Exercise requirements.
Return each line of the listing exactly, though without its images.

━━━ Collected material ━━━

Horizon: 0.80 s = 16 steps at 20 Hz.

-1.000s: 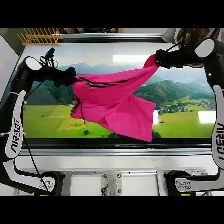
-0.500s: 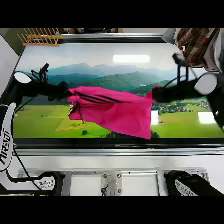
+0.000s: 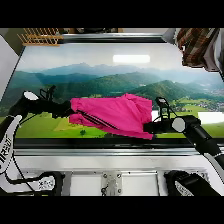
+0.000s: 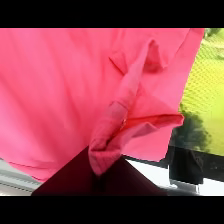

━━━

Answer to this problem.
Horizon: 0.80 s = 16 steps at 20 Hz.

-1.000s: 
-0.500s: 
+0.000s: 
+0.000s: 

This exercise is done.